### Dataset excerpt
******
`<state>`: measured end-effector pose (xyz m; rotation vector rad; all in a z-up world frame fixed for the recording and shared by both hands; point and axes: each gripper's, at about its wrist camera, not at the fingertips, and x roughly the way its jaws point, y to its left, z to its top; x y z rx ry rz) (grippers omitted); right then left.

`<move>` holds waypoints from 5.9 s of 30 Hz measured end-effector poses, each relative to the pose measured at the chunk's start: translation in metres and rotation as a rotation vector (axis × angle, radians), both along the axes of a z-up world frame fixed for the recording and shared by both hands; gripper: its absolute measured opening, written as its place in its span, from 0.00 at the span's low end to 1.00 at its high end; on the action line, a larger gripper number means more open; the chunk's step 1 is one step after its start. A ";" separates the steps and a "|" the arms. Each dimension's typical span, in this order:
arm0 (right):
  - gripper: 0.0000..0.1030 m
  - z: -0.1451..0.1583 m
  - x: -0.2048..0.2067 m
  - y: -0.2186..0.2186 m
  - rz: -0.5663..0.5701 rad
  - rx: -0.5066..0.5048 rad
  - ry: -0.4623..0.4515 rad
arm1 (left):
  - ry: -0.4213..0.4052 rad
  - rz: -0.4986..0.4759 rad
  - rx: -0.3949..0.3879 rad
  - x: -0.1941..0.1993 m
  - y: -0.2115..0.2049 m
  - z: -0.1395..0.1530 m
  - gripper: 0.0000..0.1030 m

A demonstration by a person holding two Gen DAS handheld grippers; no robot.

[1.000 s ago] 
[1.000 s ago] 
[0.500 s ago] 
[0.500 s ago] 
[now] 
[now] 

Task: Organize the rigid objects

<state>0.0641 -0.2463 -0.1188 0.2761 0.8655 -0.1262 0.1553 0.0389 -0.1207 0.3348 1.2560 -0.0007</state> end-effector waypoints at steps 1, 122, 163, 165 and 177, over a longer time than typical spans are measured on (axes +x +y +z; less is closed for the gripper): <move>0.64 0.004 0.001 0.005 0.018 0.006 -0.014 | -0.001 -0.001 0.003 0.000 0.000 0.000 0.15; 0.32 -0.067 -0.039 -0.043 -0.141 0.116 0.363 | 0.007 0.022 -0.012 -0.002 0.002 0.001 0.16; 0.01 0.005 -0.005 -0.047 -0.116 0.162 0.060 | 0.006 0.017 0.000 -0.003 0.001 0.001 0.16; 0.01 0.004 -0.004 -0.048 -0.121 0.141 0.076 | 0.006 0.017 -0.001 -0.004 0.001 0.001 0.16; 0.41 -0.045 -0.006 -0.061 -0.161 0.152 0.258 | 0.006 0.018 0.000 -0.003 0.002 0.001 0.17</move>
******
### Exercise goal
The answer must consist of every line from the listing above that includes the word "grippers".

### Output for this exercise
`<state>`: measured end-effector pose (xyz m; rotation vector rad; all in a z-up world frame fixed for the recording and shared by both hands; point and axes: each gripper's, at about its wrist camera, not at the fingertips, and x roughly the way its jaws point, y to its left, z to its top; x y z rx ry rz) (grippers omitted); right then left.
A demonstration by a person holding two Gen DAS handheld grippers; no robot.

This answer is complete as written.